Several cytokines, such as Granulocyte Colony-Stimulating Factor, Placental Growth Factor and Stromal cell-derived Factor-1 (SDF-1), have been shown to induce BM stem/progenitor cell mobilization and chemotaxis. SDF-1 is a α-chemokine that specifically regulates the chemotaxis of CXCR4-expressing cell populations, such as CD34+ stem/progenitors.13 SDF-1 directs hematopoietic stem cell homing to and engraftment within the bone marrow both during embryogenesis and adult life.14,15 In addition, this chemokine has also been shown to stimulate the recruitment of endothelial progenitor cells to sites of ischemia,16-19 thereby contributing to accelerated neovascularization. A cooperative relationship between VEGF and SDF-1 during neovascularization was recently proposed, in which VEGF induces perivascular expression of SDF-1 and mobilizes BM-derived CXCR4+ cells, while SDF-1 retains the incoming stem cells in a perivascular location.20
With respect to tumor growth, both stimulatory and inhibitory roles of SDF-1 have been reported. Disruption of the SDF-1/CXCR4 axis was found to inhibit tumor growth, microvessel density and intratumoral blood flow without affecting VEGF levels.21 In another study, however, the adenovirus-mediated upregulation of SDF-1 in tumors led to accumulation of dendritic cells and subsequent growth inhibition.22 SDF-1 has also been demonstrated to act locally within the hypoxic tumor microenvironment to direct differentiation of recruited BM cells into both endothelial cells and pericytes.23 In the present study, we demonstrate that increasing local SDF-1α led to the accumulation of BM-derived cells, including pericyte-progenitors, at the vascular endothelial lining. Furthermore, we demonstrate that upregulation of SDF-1α in VEGF165-inhibited Ewing’s tumors augmented tumor growth and the formation of large vascular structures with increased pericyte coverage, with no effect on VEGF165.
Materials and methods
Ewing’s sarcoma cells and culture conditions
TC/siVEGF7-1 cells were created by transfection of TC71 cells with a vector-based VEGF165-targeted siRNA expression system.12 VEGF165 expression in TC/siVEGF7-1 cells is decreased by 80% with no alteration in VEGF189 expression. TC/siVEGF7-1 cells produce 98% less VEGF165 protein. TC71 and TC/siVEGF7-1 human Ewing’s sarcoma cells were cultured in Eagle’s modified essential medium supplemented with 10% fetal bovine serum (FBS), 2 mM L-glutamine, 1 mM non-essential amino acids, I mM penicillin-streptomycin, and 2-fold vitamin solution (Gibco BRL, Grand Island, NY). The t(11; 22) translocation was detected by reverse-transcriptase polymerase chain reaction.
Mice and murine bone marrow cells
All experiments were approved by the Institutional Animal Care and Use committee of the University of Texas M. D. Anderson Cancer Center. Female nude BALB/cAnN mice, 6 to 8 weeks of age, were purchased from the National Cancer Institute (Bethesda, MD). GFP transgenic mice (Jackson Laboratories strain 003115) were purchased from M.D. Anderson Cancer Center, Genetic Engineering Mouse Facility (GEMF). GFP transgenic mice were used as bone marrow (BM) donors, and nude BALB/cAnN mice served as BM recipients. Bone marrow (BM) cells were isolated from donors by flushing hind femurs with PBS. Freshly-isolated BM cells were resuspended in PBS and kept on ice for no more than 30 minutes prior to being injected into the tail vein of a recipient mouse.

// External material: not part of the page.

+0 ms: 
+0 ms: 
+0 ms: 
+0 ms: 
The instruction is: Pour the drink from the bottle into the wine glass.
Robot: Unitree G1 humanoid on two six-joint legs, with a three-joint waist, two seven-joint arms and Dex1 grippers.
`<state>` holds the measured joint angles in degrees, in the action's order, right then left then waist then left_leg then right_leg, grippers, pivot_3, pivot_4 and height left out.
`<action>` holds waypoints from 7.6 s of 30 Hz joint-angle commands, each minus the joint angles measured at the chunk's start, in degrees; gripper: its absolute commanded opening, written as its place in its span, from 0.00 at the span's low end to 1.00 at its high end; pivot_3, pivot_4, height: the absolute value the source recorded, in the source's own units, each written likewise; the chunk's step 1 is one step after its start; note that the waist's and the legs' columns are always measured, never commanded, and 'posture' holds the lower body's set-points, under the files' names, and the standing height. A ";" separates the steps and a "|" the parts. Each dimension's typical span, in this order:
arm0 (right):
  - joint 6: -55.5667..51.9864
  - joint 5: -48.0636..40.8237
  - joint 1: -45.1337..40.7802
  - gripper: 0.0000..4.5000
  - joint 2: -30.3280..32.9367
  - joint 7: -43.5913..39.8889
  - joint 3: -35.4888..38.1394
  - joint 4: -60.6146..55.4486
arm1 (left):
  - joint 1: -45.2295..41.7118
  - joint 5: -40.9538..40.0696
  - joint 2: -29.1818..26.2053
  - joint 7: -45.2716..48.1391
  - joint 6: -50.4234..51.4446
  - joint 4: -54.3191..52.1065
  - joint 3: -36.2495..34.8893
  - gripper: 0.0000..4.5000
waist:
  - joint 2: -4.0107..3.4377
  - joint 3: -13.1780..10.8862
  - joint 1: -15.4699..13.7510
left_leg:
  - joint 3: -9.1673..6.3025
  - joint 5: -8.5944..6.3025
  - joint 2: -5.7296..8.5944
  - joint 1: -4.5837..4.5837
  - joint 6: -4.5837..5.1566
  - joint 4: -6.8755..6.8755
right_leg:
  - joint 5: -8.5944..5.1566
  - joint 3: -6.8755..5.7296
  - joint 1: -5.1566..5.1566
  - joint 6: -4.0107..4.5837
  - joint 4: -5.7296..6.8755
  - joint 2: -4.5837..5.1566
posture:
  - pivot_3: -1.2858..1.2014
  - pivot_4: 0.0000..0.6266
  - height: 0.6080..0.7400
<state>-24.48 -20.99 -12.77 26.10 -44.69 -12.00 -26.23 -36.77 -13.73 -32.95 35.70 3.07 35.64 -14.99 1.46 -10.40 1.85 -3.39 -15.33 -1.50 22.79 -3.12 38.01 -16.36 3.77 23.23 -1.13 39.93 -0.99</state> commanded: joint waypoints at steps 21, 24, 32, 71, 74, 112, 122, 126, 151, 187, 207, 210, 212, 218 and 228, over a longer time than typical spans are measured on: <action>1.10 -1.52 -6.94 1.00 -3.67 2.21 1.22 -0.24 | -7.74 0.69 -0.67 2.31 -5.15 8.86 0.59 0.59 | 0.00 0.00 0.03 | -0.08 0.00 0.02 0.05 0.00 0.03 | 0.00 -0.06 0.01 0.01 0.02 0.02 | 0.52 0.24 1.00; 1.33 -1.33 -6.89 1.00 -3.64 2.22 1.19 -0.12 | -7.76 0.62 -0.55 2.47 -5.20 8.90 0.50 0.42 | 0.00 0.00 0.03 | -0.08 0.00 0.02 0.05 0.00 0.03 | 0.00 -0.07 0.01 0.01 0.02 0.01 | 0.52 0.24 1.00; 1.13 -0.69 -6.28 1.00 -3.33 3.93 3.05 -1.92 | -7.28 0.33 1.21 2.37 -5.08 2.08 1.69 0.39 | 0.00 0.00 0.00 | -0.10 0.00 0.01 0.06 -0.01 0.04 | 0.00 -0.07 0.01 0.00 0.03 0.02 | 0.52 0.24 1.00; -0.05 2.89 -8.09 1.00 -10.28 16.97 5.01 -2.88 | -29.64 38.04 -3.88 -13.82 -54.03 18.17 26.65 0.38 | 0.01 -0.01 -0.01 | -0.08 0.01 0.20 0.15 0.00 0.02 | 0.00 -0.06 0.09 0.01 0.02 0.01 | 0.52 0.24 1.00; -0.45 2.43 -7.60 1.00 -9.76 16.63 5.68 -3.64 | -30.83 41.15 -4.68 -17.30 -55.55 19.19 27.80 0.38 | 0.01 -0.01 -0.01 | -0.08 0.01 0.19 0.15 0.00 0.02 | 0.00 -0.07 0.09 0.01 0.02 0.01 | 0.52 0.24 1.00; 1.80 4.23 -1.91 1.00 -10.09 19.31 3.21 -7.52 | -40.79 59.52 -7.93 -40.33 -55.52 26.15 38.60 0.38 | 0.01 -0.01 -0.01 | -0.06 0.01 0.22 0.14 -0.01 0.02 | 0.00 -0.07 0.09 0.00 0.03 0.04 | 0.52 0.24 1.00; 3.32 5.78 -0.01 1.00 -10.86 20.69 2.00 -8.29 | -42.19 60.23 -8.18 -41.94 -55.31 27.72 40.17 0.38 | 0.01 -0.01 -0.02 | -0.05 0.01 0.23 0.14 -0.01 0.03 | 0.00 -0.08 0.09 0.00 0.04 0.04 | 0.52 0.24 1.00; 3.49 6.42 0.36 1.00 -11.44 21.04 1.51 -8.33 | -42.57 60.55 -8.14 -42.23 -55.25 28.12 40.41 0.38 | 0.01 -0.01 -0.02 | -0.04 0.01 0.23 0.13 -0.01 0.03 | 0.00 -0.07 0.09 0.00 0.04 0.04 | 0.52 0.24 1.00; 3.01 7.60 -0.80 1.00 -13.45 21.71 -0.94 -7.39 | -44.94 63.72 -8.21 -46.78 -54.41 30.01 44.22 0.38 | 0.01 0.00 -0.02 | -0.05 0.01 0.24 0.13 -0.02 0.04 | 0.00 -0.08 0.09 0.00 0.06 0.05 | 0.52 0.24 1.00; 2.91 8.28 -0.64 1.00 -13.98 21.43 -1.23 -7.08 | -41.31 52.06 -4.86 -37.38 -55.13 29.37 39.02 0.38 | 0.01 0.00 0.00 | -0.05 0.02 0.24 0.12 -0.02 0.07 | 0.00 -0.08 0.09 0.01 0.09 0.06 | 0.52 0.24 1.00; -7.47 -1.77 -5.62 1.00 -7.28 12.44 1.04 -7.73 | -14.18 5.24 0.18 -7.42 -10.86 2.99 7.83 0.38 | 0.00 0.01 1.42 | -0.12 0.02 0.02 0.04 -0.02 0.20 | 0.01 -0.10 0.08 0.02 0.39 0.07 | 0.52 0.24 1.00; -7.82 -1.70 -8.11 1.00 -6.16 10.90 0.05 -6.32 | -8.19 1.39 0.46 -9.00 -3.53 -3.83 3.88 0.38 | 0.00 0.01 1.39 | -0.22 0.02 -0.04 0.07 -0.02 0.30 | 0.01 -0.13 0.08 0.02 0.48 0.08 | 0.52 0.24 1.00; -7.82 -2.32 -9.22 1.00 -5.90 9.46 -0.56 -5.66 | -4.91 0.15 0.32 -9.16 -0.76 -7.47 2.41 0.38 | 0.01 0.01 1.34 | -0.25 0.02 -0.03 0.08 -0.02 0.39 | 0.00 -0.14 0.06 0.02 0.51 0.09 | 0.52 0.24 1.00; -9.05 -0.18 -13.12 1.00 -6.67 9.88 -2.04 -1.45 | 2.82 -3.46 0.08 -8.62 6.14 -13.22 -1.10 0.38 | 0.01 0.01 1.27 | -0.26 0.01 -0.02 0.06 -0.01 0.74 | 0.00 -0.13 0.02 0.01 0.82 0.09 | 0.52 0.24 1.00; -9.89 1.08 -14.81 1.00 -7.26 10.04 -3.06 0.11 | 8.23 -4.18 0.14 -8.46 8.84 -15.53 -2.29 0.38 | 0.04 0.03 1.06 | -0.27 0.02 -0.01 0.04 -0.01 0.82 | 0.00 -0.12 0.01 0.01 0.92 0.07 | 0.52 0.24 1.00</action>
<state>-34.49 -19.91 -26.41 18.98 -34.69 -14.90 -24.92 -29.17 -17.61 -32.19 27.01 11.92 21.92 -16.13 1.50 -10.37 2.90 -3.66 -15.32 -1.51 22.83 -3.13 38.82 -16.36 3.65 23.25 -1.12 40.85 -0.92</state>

Isolation, expansion and labeling of CD34+ cells
Human CD34+ cells were isolated from umbilical cord blood obtained from the St. Louis Cord Blood Bank (St. Louis, MO) as previously described (2). CD34+ cells were cultured for 5 - 10 days at 37°C in StemSpan SFEM Serum-free Expansion Medium (Stemcell Technologies, Vancouver, British Columbia) supplemented with StemSpan CC100 cytokine cocktail (Stemcell Technologies). Culture-expanded CD34+ cells were analyzed using phycoerythrin (PE)-conjugated mouse anti-human CD34 (BD Biosciences, San Jose, CA) and fluorescein isothiocyanate (FITC)-conjugated mouse anti-human CD45 (BD Biosciences. Isotypic mouse IgG1κ antibodies conjugated to either PE or FITC were used as negative controls (BD Biosciences). We have demonstrated that these expanded CD34+ cells differentiate into endothelial cells when cultured in medium containing serum or VEGF and incorporate into new tumor vessels when injected intravenously (24). CD34+ cells were GFP-labeled by culturing for 24 hours with the adenovirus vector Ad5/F35-GFP. Ad5/F35 binds cells in a CAR-independent manner, allowing effective gene delivery to human stem/progenitor cells (25).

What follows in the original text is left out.